From the entries below, please output exactly the lines starting at the one containing "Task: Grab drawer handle" and ending at the one containing "Localize white wrist", both included.

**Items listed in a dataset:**
-----
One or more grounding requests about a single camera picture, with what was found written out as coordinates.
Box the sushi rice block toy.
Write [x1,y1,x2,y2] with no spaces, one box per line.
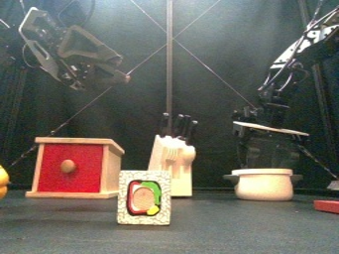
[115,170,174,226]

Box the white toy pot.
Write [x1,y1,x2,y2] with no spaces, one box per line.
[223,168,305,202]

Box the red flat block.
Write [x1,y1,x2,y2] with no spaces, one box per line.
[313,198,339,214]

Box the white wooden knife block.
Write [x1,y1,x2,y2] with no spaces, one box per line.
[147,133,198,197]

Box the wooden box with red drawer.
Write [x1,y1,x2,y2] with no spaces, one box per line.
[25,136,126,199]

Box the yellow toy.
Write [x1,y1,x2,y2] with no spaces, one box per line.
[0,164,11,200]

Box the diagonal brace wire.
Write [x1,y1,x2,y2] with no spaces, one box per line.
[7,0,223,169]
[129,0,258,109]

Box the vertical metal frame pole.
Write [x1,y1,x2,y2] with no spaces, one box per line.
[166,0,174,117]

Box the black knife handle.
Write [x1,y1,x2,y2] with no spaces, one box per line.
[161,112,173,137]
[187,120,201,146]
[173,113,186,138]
-----
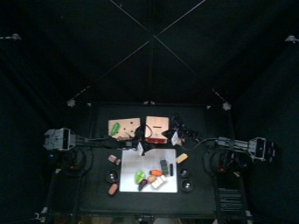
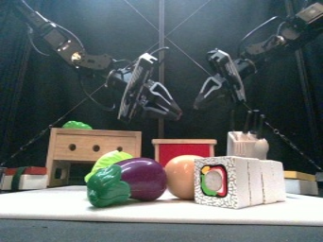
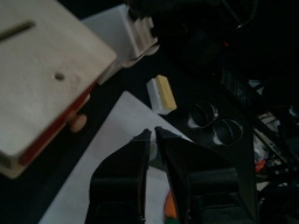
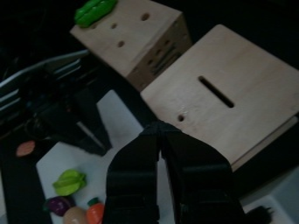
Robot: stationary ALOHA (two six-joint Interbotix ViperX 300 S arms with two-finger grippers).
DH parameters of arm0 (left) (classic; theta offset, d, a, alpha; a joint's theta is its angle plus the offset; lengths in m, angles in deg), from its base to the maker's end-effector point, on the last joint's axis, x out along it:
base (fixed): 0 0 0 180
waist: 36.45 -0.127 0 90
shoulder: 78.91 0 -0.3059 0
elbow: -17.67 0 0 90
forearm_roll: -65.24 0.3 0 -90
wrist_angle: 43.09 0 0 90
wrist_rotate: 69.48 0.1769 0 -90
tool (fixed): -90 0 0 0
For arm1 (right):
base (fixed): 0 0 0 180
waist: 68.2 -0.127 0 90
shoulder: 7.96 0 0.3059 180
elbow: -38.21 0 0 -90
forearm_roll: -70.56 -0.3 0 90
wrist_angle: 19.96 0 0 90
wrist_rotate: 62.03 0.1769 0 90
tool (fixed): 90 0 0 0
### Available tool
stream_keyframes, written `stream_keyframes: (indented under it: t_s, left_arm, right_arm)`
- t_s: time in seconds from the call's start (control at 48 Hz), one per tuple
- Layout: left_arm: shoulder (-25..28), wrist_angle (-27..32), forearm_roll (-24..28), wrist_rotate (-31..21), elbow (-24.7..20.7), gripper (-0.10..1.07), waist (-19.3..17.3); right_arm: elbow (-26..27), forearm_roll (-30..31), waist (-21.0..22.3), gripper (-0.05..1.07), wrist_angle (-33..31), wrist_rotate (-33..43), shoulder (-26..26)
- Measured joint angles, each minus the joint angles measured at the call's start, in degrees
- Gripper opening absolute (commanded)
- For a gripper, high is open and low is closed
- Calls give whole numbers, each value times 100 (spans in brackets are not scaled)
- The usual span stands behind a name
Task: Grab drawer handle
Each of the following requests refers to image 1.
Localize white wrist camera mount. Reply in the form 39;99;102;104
-----
**Task answer:**
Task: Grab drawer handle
Each of the following requests refers to image 1.
Localize white wrist camera mount. Reply in the form 39;99;102;104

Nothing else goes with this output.